Transcribe, exactly and without pictures, the lines below from the line with "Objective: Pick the" to the line with "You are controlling", both ends included, and no others.

▸ **Dataset records**:
· · ·

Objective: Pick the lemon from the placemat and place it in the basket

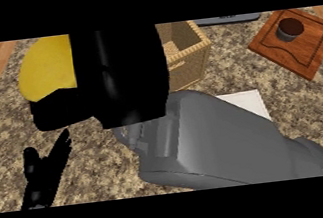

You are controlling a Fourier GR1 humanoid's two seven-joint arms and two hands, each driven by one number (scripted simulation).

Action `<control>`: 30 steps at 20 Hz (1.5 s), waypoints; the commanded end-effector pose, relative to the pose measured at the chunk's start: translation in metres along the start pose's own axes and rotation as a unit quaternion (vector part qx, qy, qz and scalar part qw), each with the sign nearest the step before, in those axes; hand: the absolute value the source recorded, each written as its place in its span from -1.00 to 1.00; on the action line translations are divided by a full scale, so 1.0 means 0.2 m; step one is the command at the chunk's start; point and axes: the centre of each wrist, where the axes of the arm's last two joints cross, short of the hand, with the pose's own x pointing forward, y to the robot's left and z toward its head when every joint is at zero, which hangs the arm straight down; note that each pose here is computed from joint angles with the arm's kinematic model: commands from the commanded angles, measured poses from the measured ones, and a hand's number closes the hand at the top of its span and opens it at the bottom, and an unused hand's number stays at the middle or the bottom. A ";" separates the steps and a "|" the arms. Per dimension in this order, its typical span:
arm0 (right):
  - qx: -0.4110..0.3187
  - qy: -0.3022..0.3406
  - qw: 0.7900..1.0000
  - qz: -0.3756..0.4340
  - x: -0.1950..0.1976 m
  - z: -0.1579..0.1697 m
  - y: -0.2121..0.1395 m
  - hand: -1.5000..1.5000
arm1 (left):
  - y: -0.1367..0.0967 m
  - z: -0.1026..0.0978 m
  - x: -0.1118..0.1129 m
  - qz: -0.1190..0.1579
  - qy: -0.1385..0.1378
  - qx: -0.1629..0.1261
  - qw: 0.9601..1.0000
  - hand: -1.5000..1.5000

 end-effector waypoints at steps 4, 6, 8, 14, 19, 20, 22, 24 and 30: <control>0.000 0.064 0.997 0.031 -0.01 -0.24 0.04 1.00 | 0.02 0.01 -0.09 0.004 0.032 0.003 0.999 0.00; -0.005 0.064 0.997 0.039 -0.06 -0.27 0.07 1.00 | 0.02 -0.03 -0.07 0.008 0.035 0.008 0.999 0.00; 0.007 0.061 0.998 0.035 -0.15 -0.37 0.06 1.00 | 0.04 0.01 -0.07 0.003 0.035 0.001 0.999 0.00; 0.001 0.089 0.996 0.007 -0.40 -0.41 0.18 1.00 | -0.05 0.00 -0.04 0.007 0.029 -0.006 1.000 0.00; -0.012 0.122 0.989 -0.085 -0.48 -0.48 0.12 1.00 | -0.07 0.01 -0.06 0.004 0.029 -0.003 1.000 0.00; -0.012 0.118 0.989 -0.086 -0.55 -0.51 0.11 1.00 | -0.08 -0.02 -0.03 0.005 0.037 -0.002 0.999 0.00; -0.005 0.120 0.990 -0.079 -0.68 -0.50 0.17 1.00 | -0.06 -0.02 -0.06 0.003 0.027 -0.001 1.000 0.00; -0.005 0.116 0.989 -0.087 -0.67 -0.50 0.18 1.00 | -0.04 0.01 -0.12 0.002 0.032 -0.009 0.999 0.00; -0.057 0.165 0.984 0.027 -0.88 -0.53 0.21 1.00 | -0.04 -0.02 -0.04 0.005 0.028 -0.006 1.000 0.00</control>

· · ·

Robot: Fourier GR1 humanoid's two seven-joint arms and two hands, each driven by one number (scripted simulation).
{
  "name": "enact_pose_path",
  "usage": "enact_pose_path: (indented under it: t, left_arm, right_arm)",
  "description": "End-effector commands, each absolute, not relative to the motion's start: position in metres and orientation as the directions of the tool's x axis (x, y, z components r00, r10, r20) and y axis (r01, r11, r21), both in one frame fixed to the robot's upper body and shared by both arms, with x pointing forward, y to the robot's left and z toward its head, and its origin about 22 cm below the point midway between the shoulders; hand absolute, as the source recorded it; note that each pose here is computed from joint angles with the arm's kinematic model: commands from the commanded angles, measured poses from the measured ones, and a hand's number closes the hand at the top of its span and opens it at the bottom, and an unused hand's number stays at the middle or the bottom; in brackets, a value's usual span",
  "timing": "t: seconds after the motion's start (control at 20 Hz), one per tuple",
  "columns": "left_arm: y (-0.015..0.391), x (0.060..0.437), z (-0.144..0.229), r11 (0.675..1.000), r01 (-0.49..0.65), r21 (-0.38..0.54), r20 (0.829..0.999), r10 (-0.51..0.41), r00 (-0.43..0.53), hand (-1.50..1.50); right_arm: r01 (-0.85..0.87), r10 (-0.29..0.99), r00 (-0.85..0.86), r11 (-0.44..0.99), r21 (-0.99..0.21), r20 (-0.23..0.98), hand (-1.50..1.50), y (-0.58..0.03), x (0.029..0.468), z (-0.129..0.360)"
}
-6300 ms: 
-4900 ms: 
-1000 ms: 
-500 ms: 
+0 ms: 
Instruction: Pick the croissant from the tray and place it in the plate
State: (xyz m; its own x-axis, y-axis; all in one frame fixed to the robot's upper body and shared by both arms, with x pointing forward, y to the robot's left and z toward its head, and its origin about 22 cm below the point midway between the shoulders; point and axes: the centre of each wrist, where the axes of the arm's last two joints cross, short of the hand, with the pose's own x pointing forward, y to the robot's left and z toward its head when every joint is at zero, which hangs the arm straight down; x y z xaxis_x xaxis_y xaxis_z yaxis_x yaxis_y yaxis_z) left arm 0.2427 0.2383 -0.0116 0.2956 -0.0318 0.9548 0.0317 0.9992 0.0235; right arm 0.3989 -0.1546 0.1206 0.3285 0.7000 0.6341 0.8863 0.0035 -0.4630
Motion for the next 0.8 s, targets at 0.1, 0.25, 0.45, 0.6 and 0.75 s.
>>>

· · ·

▸ **RESPONSE FOR THIS EXERCISE**:
Objective: Pick the lemon from the placemat and place it in the basket


You are controlling a Fourier GR1 humanoid's two seven-joint arms and two hands, each driven by one number (scripted simulation).

Nothing remains to be done for this exercise.